Where does the word "hanger" show up in the records? Copy every line that holds it.
===============
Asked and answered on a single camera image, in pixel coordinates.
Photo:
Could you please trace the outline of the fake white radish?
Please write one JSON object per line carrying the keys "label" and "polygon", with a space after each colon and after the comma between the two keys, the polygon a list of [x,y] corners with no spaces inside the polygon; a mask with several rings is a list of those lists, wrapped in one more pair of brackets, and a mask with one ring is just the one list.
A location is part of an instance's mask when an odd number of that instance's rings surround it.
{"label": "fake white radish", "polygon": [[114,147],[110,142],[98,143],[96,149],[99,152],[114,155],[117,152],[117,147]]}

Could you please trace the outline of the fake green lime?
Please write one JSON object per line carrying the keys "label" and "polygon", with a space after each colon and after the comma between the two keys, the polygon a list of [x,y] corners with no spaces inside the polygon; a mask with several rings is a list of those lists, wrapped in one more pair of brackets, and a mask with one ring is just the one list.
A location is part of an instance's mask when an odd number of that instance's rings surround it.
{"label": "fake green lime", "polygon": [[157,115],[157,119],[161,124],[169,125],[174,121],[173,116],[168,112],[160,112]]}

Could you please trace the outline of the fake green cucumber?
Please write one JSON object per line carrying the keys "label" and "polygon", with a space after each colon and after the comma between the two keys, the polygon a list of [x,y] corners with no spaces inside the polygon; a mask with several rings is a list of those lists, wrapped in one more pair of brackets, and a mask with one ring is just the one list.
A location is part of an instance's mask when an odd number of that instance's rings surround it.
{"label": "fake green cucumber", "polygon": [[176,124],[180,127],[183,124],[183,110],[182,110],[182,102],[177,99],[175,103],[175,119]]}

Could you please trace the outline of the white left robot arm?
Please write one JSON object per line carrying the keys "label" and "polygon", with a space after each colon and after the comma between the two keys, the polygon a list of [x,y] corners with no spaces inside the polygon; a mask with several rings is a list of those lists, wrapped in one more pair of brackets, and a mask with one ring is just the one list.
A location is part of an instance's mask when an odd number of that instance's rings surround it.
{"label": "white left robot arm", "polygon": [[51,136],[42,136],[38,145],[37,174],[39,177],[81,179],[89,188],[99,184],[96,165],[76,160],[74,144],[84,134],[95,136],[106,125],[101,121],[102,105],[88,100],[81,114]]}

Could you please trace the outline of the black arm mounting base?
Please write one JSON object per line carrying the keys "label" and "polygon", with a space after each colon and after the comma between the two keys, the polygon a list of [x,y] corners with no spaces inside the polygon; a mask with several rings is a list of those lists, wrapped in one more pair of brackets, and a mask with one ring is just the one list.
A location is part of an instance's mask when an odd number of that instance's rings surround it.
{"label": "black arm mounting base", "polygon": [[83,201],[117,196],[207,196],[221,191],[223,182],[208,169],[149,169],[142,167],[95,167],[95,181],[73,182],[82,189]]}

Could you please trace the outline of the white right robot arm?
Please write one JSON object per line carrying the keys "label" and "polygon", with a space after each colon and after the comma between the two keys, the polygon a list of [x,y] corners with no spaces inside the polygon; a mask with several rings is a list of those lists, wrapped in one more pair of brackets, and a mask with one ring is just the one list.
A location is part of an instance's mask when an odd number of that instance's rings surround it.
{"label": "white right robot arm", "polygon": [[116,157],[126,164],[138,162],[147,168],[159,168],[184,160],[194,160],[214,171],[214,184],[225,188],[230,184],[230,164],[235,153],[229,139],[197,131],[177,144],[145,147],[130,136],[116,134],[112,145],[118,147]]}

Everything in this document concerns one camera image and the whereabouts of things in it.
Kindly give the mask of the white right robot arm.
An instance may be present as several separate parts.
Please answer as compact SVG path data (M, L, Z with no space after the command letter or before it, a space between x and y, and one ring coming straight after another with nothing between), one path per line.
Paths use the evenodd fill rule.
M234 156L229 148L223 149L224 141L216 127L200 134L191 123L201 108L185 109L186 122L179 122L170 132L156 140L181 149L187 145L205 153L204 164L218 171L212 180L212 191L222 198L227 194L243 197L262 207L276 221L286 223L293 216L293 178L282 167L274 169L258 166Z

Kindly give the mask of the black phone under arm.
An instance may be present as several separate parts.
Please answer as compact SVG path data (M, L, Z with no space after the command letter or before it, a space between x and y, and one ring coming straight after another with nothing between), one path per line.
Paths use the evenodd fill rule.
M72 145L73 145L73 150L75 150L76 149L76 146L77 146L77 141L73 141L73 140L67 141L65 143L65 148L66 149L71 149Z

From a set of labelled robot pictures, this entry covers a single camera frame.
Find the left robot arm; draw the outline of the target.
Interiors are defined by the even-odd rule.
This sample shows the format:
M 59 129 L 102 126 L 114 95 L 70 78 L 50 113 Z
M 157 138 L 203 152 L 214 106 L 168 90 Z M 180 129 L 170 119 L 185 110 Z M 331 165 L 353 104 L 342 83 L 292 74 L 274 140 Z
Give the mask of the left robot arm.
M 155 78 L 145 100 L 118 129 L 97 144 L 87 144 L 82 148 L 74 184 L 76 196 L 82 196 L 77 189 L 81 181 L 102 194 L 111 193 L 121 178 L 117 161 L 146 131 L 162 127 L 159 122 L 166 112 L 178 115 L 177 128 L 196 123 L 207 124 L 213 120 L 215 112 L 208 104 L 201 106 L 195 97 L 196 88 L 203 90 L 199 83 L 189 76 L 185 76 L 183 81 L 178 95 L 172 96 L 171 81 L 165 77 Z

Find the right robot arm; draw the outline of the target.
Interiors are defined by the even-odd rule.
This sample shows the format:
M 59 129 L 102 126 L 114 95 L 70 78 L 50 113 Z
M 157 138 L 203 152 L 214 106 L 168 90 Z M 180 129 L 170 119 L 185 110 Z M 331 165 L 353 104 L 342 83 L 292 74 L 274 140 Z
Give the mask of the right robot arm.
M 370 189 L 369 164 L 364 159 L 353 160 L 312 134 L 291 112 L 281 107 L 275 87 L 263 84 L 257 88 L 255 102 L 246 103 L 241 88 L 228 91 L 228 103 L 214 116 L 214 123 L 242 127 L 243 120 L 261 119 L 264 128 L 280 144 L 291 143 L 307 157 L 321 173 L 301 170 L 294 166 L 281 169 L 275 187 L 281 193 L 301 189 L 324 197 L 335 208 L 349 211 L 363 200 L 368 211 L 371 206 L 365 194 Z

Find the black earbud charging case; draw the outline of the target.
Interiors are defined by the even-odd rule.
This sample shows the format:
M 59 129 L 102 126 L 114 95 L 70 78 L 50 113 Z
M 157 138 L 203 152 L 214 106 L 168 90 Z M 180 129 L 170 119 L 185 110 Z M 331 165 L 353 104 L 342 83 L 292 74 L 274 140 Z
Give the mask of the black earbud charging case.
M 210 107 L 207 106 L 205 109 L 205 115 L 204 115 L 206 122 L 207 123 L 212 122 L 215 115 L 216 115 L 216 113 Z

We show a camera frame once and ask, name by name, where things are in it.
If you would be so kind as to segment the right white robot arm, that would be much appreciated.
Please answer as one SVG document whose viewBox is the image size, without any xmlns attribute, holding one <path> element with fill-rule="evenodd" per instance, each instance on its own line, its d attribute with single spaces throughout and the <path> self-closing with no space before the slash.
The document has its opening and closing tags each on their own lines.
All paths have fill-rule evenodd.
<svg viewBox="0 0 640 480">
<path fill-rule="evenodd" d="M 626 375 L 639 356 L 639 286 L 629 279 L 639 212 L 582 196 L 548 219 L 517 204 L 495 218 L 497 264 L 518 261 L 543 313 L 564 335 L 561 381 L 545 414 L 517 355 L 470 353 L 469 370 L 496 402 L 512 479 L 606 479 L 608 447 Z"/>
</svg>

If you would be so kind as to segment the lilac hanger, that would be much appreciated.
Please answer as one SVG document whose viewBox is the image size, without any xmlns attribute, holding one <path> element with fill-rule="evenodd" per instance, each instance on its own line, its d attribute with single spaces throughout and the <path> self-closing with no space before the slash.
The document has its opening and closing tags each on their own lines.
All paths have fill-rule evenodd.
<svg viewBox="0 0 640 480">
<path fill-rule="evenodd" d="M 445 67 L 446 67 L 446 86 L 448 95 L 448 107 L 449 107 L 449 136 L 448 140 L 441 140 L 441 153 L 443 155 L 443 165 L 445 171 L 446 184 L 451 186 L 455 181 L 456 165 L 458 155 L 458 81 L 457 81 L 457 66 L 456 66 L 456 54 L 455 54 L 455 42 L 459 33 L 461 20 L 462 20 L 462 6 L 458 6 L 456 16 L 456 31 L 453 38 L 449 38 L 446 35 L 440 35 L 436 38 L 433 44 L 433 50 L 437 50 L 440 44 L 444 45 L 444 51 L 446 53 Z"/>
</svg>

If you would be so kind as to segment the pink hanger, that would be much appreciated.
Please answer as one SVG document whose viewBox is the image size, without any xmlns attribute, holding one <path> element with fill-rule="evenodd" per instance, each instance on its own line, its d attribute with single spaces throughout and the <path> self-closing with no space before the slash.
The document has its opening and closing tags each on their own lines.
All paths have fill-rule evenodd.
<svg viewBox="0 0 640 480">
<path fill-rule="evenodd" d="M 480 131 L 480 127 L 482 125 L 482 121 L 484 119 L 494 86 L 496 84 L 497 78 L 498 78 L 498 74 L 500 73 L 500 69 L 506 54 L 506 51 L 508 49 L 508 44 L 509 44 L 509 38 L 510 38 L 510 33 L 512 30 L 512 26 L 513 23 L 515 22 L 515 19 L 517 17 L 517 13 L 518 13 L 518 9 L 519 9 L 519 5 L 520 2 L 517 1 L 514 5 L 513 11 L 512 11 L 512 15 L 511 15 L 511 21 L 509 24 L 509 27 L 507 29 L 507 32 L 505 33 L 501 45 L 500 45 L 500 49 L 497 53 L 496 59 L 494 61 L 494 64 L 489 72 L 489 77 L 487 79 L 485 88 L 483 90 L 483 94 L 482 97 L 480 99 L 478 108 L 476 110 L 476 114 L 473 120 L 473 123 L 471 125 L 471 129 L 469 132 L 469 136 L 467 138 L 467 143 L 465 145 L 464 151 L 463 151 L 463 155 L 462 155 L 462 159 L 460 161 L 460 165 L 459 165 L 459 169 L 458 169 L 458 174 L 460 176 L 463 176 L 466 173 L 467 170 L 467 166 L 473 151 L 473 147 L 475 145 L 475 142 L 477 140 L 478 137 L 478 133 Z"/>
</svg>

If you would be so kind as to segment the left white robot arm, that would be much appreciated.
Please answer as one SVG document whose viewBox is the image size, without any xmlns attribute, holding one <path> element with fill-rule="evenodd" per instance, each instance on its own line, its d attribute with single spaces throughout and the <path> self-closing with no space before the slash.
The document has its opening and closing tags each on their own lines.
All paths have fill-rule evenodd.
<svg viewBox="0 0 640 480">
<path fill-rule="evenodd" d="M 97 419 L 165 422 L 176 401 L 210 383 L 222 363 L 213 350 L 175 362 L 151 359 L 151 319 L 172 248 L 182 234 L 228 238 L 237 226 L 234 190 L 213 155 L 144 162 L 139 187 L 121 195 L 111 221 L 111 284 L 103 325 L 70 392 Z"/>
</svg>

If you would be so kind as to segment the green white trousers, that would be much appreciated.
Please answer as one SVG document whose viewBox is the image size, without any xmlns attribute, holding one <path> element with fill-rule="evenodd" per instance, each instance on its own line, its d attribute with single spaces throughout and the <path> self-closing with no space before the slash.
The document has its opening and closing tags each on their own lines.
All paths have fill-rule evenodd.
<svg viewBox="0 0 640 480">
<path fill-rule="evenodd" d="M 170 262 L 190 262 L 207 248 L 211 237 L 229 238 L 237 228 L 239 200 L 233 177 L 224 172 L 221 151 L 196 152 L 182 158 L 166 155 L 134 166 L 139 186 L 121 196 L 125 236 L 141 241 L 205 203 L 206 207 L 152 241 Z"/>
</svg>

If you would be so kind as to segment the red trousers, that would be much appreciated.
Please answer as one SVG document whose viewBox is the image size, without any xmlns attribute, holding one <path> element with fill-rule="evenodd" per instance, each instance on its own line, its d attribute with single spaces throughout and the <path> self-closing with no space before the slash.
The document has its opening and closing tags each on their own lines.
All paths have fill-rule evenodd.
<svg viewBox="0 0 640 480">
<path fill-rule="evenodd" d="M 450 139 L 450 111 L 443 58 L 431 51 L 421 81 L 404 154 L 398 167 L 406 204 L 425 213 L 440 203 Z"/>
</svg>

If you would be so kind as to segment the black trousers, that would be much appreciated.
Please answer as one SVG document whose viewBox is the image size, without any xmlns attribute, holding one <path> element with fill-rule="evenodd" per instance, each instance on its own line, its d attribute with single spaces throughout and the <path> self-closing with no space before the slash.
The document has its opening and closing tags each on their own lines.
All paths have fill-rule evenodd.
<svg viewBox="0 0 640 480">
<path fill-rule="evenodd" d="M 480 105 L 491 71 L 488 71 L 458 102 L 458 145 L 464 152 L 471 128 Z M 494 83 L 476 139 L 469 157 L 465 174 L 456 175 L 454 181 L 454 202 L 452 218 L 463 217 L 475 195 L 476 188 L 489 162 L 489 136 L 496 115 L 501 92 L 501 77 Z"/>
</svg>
===============
:: Answer space ::
If you would be so kind as to segment the lilac hanger, that would be much appreciated.
If you would be so kind as to segment the pink hanger, that would be much appreciated.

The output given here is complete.